Content starts

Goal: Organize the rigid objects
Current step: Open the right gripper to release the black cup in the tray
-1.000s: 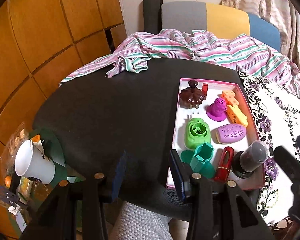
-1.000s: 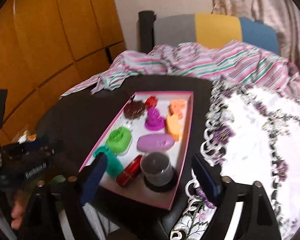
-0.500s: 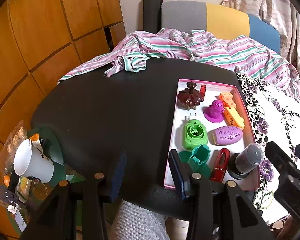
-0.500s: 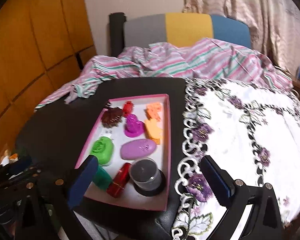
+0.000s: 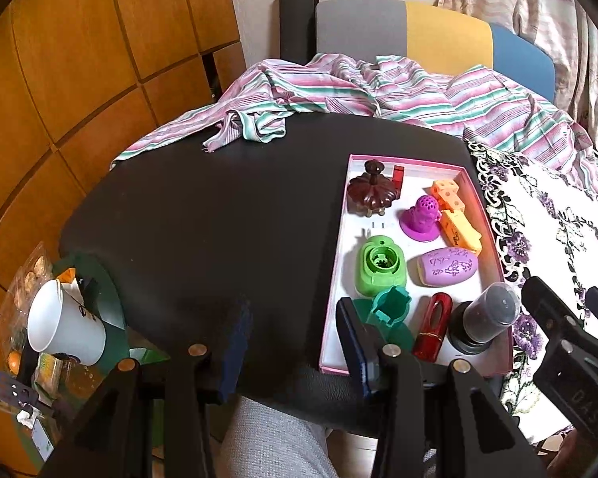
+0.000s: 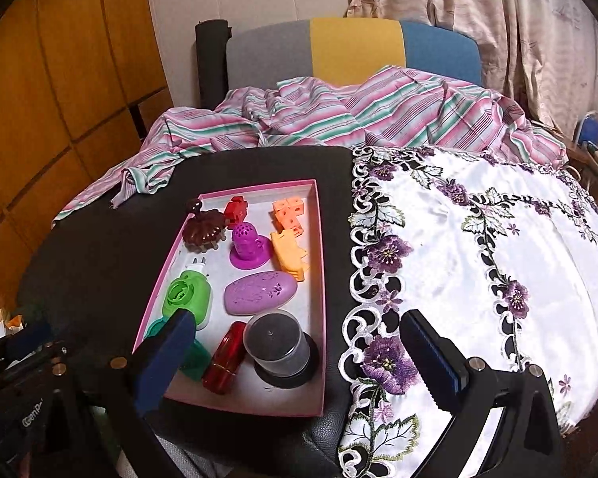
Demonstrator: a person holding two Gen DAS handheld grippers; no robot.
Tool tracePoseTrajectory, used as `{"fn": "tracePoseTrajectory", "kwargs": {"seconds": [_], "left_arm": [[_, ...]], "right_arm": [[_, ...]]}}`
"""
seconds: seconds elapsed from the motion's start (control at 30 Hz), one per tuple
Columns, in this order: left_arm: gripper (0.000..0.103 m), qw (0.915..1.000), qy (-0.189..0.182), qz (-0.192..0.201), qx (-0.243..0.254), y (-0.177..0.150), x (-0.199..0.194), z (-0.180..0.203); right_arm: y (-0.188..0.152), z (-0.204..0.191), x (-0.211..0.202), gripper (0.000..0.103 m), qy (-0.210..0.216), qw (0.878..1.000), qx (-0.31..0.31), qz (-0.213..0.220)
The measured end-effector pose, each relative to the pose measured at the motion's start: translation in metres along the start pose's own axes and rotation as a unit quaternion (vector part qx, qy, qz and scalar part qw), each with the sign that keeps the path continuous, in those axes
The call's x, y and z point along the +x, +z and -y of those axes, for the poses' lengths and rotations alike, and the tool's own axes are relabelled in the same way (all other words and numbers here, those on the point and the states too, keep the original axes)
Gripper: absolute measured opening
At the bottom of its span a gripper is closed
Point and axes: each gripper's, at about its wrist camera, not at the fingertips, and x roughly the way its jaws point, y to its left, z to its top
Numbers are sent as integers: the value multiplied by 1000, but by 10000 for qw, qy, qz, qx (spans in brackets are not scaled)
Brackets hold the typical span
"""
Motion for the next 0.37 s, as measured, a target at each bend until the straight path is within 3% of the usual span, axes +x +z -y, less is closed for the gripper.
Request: {"fn": "tracePoseTrajectory", "kwargs": {"seconds": [0.23,0.37], "left_arm": [[43,9991,-287,-248,-194,2,6,1],[43,9992,-234,-272,-192,0,9,4]], "right_arm": [[1,3,0,103,9,10000,34,1],[1,6,2,103,33,10000,77,-31]]}}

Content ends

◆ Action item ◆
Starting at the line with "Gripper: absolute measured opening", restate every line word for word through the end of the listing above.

◆ Finished task ◆
Gripper: absolute measured opening
At the bottom of its span a gripper is closed
Point and axes: each gripper's, at about its wrist camera, not at the fingertips, and x roughly the way its jaws point, y to its left, z to its top
Numbers are sent as integers: the value multiplied by 1000, but by 10000 for qw, qy, qz, qx (spans in brackets are not scaled)
Brackets hold the typical span
"""
Motion for the next 0.37 s, as measured, a target at each bend until the straight path is within 3% of the usual span, axes +x +z -y, less is closed for the gripper.
Request: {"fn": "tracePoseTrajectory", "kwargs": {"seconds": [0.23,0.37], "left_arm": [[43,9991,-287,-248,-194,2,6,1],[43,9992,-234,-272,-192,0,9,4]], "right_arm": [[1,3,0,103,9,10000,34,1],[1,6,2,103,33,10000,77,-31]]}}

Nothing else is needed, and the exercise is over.